TASK DESCRIPTION:
An exact copy is all that is wanted: the lines from the one with "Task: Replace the" through the end of the listing below, both included, minus any pictures.

THE DATA:
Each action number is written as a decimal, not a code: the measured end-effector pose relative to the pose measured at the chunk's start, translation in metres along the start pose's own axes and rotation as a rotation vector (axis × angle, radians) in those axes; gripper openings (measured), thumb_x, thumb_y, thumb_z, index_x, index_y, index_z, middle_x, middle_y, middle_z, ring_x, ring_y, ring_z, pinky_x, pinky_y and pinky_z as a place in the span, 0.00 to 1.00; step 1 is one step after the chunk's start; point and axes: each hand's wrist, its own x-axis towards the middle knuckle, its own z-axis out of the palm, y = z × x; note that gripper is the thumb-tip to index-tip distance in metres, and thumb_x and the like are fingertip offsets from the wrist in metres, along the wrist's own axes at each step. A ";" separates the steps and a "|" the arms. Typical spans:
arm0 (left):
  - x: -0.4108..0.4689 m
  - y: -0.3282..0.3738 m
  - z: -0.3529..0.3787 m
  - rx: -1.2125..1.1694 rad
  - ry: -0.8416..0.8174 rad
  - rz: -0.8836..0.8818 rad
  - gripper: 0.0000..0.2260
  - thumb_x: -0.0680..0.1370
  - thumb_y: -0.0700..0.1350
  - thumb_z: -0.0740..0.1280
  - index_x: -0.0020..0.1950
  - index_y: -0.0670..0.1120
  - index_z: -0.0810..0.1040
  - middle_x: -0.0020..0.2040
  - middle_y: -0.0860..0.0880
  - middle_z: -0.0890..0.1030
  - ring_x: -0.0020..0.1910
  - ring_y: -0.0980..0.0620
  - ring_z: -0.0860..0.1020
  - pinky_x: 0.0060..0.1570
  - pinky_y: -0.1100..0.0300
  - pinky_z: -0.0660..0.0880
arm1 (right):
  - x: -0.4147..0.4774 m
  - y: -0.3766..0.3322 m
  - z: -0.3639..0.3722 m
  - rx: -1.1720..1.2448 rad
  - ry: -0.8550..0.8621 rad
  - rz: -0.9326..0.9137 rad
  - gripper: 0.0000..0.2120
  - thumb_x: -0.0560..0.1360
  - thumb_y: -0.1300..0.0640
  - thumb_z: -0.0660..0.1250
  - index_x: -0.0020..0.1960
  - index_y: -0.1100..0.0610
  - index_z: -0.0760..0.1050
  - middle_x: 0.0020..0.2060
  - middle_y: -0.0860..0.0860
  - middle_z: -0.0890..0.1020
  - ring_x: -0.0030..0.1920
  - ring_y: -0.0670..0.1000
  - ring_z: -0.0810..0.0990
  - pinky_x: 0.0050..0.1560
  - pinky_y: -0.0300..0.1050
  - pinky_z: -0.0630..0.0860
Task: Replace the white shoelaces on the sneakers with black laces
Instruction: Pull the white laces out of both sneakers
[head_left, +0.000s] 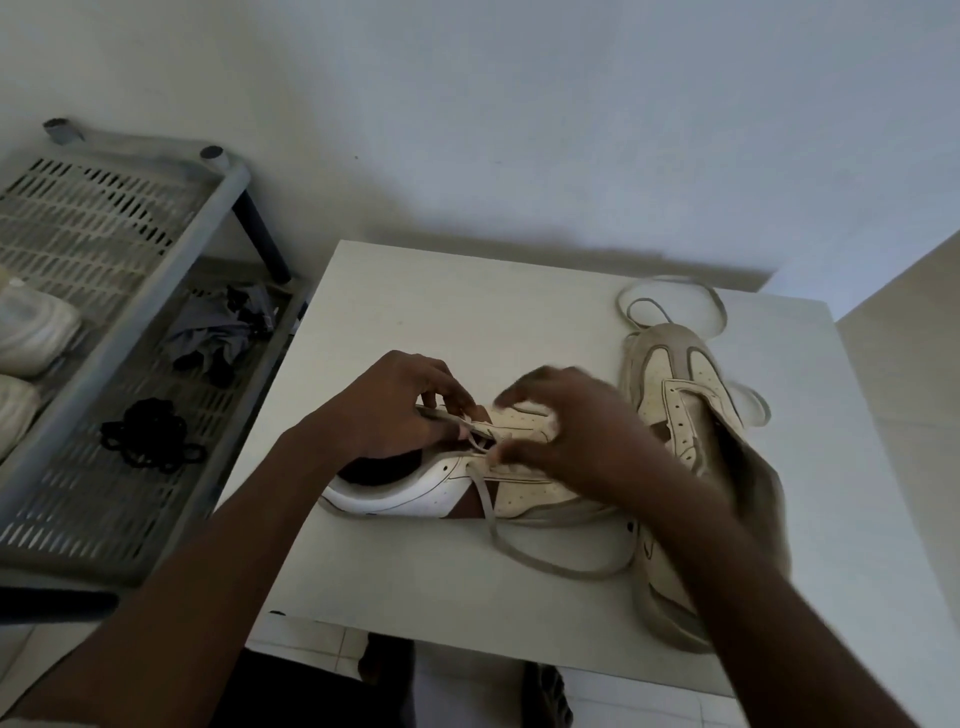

YOUR RESPONSE:
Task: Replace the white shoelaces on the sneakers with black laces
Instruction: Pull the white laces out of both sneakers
[head_left, +0.000s] 

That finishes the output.